Start at the line with "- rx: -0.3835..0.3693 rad" in the records below, stop at the line with "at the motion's", and return every line in that span exactly, the two end lines included.

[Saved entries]
-*-

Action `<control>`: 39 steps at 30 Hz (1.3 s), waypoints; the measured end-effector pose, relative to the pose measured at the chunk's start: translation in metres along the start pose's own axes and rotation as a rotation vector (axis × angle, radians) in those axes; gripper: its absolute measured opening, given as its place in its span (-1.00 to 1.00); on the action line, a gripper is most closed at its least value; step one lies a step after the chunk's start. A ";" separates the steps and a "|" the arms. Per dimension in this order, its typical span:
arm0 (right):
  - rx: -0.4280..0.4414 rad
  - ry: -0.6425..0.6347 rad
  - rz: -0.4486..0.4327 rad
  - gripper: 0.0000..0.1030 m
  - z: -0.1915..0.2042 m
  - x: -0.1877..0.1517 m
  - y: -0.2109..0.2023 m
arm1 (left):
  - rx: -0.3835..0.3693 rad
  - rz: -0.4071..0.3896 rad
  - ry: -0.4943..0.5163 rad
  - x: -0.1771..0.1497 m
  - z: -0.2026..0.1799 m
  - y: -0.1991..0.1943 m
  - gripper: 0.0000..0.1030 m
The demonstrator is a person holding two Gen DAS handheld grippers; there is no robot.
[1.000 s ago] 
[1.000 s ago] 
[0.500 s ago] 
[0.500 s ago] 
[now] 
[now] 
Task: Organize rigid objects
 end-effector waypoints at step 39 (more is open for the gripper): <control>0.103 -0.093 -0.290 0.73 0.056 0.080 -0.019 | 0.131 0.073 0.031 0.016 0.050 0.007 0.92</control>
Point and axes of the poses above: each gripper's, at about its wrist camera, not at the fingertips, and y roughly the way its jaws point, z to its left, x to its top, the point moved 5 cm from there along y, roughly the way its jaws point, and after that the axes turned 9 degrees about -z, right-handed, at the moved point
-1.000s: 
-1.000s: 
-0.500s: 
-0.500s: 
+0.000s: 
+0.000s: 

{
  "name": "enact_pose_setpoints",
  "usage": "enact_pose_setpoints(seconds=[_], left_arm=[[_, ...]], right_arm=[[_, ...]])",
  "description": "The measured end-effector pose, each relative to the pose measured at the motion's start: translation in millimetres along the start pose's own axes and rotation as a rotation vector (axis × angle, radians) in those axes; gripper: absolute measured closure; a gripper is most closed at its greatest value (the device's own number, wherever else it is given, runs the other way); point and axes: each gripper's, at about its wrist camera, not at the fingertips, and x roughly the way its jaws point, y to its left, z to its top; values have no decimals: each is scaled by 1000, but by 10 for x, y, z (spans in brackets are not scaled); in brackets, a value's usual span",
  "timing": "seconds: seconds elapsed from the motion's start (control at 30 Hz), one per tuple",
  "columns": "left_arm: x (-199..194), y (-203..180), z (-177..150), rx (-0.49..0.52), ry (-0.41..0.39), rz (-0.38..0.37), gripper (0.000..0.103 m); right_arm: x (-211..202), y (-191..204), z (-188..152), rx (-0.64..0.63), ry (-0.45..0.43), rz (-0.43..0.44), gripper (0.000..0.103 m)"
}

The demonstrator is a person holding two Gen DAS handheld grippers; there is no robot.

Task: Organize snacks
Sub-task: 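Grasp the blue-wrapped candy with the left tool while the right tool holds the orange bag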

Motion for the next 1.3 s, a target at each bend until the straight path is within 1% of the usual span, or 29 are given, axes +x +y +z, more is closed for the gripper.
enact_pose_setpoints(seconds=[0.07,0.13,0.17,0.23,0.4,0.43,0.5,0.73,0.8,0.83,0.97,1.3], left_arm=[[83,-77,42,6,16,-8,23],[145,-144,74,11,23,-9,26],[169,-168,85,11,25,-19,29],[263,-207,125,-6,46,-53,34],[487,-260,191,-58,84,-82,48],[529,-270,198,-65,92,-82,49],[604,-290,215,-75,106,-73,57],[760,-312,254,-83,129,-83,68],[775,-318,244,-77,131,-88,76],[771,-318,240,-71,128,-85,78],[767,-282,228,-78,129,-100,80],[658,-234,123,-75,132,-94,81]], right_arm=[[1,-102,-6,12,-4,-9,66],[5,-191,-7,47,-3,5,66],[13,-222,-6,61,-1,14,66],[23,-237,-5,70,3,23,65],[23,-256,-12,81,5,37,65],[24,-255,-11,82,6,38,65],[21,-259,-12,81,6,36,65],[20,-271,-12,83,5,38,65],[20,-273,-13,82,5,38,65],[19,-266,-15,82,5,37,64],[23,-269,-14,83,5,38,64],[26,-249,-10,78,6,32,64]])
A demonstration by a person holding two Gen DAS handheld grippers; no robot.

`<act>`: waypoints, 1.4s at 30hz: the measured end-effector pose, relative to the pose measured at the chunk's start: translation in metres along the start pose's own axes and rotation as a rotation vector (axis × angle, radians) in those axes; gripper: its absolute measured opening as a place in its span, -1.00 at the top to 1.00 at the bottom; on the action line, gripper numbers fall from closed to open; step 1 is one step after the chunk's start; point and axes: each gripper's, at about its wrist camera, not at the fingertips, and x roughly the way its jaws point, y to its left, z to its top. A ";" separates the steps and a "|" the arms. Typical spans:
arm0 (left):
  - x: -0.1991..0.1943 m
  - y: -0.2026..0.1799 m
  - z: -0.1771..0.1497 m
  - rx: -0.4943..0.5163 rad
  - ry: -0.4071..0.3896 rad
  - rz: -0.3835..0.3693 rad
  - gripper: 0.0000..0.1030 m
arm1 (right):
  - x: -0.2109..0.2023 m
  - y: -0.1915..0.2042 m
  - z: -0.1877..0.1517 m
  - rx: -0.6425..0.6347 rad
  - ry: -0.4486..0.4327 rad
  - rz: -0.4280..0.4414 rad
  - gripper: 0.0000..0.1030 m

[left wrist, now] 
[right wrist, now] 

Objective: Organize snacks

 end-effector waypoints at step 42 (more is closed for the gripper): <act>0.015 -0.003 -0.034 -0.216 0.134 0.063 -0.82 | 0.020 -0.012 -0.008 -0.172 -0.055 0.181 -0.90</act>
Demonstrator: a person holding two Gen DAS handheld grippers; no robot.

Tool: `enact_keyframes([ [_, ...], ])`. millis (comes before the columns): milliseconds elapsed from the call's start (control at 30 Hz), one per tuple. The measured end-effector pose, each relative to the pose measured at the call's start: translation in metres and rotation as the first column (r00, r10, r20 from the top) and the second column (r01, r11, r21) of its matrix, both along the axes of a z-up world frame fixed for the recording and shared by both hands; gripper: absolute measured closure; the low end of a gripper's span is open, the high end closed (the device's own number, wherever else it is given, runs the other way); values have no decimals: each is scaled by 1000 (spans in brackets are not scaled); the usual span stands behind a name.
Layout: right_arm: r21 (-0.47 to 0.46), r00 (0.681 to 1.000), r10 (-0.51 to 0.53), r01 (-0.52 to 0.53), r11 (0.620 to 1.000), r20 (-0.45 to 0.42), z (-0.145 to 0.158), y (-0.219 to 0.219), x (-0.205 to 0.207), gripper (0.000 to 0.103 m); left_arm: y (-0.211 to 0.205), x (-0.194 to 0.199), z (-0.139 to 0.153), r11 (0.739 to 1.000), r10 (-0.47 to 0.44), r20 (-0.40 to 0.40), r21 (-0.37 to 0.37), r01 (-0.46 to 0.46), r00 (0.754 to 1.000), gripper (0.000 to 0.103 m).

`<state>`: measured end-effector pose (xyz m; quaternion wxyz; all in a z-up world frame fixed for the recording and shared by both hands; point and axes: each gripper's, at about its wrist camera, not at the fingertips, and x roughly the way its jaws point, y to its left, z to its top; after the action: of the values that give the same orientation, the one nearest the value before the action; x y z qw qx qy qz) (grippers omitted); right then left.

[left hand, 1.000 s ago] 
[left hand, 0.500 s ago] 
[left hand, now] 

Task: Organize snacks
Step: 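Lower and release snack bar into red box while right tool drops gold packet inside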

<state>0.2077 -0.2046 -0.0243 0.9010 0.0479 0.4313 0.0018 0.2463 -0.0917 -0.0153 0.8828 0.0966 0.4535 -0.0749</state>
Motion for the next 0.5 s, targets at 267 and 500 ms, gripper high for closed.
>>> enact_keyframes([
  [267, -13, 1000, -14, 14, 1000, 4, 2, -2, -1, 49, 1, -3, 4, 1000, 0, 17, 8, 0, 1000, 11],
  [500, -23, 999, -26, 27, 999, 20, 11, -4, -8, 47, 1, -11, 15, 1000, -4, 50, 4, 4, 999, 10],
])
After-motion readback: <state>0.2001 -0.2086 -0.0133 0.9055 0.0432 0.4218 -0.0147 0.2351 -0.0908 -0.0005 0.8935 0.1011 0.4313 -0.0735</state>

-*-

- **Solution for this exercise**:
  - rx: -0.3835..0.3693 rad
  - rz: -0.4071..0.3896 rad
  - ry: -0.4943..0.5163 rad
  - x: -0.1771..0.1497 m
  - z: -0.2026..0.1799 m
  - y: -0.1991..0.1943 m
  - gripper: 0.0000..0.1030 m
The demonstrator is a person holding two Gen DAS handheld grippers; there is no robot.
[1.000 s ago] 
[1.000 s ago] 
[0.500 s ago] 
[0.500 s ago] 
[now] 
[now] 
Task: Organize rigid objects
 end-effector waypoints at step 39 (more is open for the gripper): <control>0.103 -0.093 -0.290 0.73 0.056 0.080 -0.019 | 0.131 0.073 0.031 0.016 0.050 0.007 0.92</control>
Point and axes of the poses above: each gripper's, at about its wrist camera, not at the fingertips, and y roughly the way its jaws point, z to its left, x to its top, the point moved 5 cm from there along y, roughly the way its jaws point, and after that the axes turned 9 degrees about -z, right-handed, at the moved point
-1.000s: 
-1.000s: 
-0.500s: 
-0.500s: 
+0.000s: 
+0.000s: 

{
  "name": "enact_pose_setpoints",
  "usage": "enact_pose_setpoints(seconds=[_], left_arm=[[_, ...]], right_arm=[[_, ...]])",
  "description": "The measured end-effector pose, each relative to the pose measured at the motion's start: translation in millimetres along the start pose's own axes and rotation as a rotation vector (axis × angle, radians) in those axes; gripper: absolute measured closure; a gripper is most closed at its greatest value (the device's own number, wherever else it is given, runs the other way); point and axes: each gripper's, at about its wrist camera, not at the fingertips, and x roughly the way its jaws point, y to its left, z to its top; values have no decimals: each is scaled by 1000, but by 10 for x, y, z (spans in brackets are not scaled); in brackets, a value's usual span",

The response to this exercise is finished.